Could you retype the lines below, starting at the line holding "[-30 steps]" and stopping at the line holding "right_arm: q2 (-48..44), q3", inclusive? Copy them exactly and drop the images.

= = = =

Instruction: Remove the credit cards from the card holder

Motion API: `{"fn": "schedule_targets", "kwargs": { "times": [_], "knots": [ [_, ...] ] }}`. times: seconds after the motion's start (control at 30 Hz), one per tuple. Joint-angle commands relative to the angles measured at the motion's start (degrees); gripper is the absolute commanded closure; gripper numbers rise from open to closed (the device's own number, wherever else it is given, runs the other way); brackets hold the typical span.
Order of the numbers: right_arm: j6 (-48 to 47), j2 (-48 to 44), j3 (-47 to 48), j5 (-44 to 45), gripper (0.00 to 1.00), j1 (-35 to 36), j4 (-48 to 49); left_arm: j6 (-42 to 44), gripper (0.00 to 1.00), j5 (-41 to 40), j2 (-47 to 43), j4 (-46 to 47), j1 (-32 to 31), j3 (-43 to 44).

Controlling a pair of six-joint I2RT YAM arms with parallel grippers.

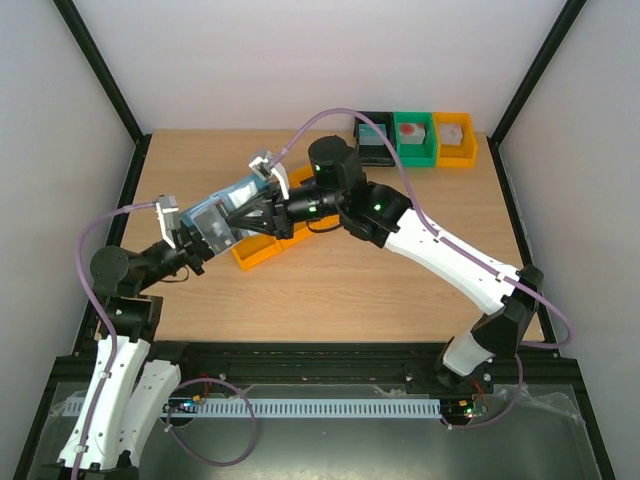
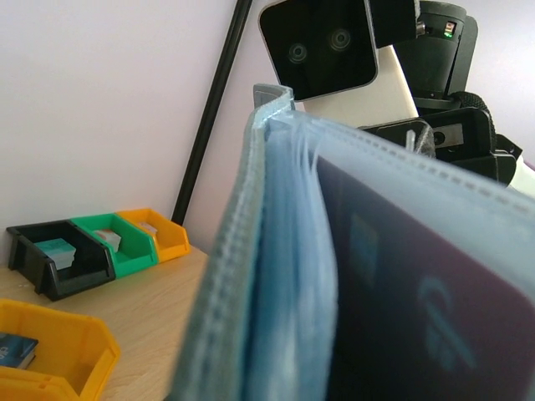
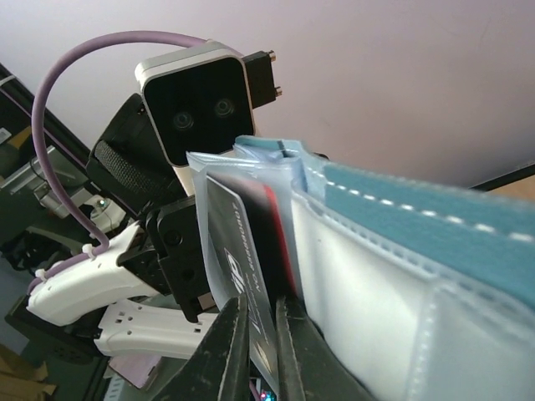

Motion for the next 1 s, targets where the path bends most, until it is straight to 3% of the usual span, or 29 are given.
{"fn": "schedule_targets", "kwargs": {
  "times": [0.0, 0.3, 0.37, 0.5, 0.63, 0.97],
  "knots": [
    [-2.13, 0.5, 1.67, -2.58, 0.9, 4.1, 0.01, 1.29, 0.98, -0.67, -0.13, 0.13, -0.59, -0.48],
    [-6.52, -1.4, 1.99, 7.77, 0.85, 7.03, -1.16, 1.97, 0.98, -0.59, -0.46, -0.62, -0.77, -0.59],
    [-6.64, -1.02, 2.28, 8.76, 0.78, 7.07, -1.45, 2.05, 0.98, -0.51, -0.51, -0.69, -0.77, -0.68],
    [-7.39, -0.27, 2.75, 9.93, 0.75, 7.18, -2.49, 2.41, 0.98, -0.33, -0.75, -0.88, -0.85, -0.68],
    [-7.27, 0.4, 3.5, 12.01, 0.66, 7.16, -2.5, 2.94, 0.98, 0.0, -0.79, -1.13, -0.93, -0.62],
    [-6.74, -1.61, 2.05, 29.48, 0.65, 7.15, -1.18, 2.53, 0.98, -0.14, -0.6, -0.23, -0.94, -0.72]
  ]
}}
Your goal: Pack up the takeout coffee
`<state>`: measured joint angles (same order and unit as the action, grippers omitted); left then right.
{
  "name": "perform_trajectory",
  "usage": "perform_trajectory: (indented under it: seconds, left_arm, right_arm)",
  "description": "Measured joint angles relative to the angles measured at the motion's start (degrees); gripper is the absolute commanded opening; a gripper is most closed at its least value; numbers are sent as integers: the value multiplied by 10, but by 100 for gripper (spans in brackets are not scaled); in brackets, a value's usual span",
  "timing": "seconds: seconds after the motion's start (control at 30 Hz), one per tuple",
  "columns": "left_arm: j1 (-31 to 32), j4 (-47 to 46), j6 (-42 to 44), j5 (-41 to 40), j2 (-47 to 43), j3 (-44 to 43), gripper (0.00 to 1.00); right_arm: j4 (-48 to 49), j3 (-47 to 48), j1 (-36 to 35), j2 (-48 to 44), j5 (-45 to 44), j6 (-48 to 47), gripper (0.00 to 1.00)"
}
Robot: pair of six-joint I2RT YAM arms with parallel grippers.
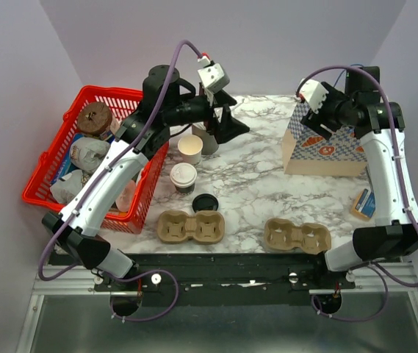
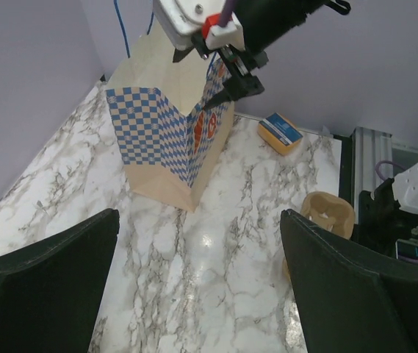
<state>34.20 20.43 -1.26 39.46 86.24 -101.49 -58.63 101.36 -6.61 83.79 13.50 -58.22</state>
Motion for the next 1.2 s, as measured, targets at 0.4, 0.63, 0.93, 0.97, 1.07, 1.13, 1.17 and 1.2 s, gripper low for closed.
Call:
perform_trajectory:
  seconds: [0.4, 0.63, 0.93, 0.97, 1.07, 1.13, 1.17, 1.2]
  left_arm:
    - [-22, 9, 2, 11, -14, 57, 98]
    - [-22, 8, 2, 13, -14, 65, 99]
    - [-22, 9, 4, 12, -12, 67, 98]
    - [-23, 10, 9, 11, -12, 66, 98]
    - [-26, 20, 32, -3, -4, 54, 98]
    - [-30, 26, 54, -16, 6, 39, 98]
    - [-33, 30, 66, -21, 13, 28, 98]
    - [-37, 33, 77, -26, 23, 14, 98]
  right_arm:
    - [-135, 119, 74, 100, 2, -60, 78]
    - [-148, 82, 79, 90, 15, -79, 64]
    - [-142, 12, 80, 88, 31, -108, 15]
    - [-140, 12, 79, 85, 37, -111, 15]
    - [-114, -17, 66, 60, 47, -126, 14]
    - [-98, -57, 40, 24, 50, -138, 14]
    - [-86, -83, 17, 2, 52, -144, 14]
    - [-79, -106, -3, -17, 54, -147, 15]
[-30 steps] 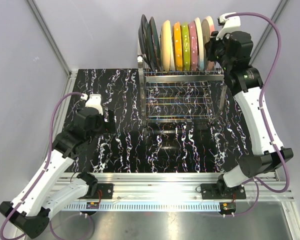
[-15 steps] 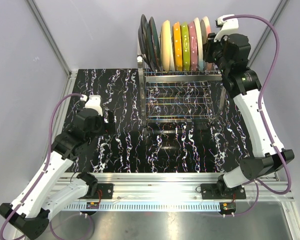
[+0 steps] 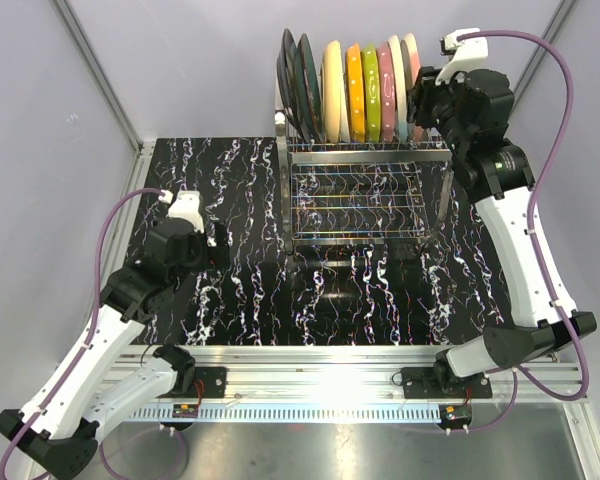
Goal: Load the plates into the dish rack
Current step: Insert the plate into the dish rack
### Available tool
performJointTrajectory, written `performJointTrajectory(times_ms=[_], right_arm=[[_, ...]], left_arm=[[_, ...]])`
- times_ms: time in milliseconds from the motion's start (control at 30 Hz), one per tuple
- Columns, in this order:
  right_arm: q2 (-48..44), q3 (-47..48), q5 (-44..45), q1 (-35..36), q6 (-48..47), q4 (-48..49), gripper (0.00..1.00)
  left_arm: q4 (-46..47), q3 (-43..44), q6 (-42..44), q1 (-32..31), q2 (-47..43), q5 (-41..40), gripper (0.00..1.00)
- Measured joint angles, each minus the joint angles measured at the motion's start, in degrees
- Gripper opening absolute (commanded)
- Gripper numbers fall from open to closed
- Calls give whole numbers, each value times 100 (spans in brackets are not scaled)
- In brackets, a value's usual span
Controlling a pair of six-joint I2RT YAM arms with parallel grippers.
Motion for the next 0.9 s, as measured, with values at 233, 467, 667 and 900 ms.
performJointTrajectory(times_ms=[233,467,667,900], right_arm=[[-232,37,-127,0,223,-4,54],[-522,57,-590,129,450,-11,56],[-717,66,-820,129,621,-162,70],[-2011,-1504,-1266,133,922,-107,100]], left_arm=[[-22,0,-2,0,-31,7,99],[-68,0,-17,0,-153,20,99],[-127,50,15,0,-170,17,99],[-197,560,249,0,-212,-173,99]])
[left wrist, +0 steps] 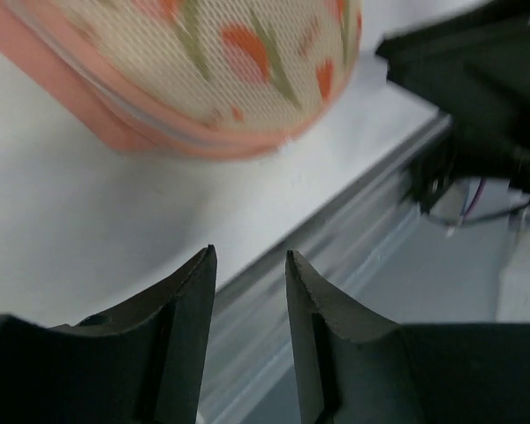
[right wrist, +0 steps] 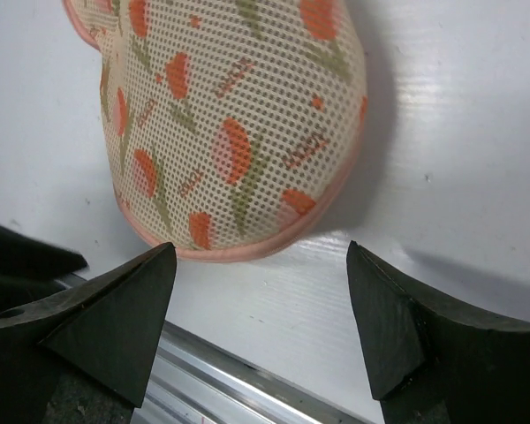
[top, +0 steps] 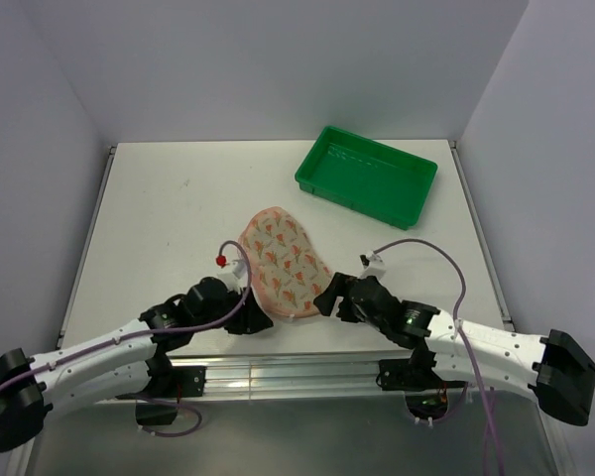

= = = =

OUTPUT FOR THIS EXERCISE
[-30 steps] 
[-15 steps] 
[+0 steps] 
Goal: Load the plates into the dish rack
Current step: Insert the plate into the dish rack
### Available tool
performJointTrajectory, written `performJointTrajectory(times_ms=[_], right_arm=[[_, ...]], left_arm=[[_, ...]])`
- times_ms: time in milliseconds from the motion's start (control at 30 Hz), one per tuple
- Columns, in this order:
  right_arm: q2 (-48..44), q3 (-47..48), q5 (-44..45), q1 (-35..36), q6 (-48..47), q4 (-48..49), gripper (0.00..1.00)

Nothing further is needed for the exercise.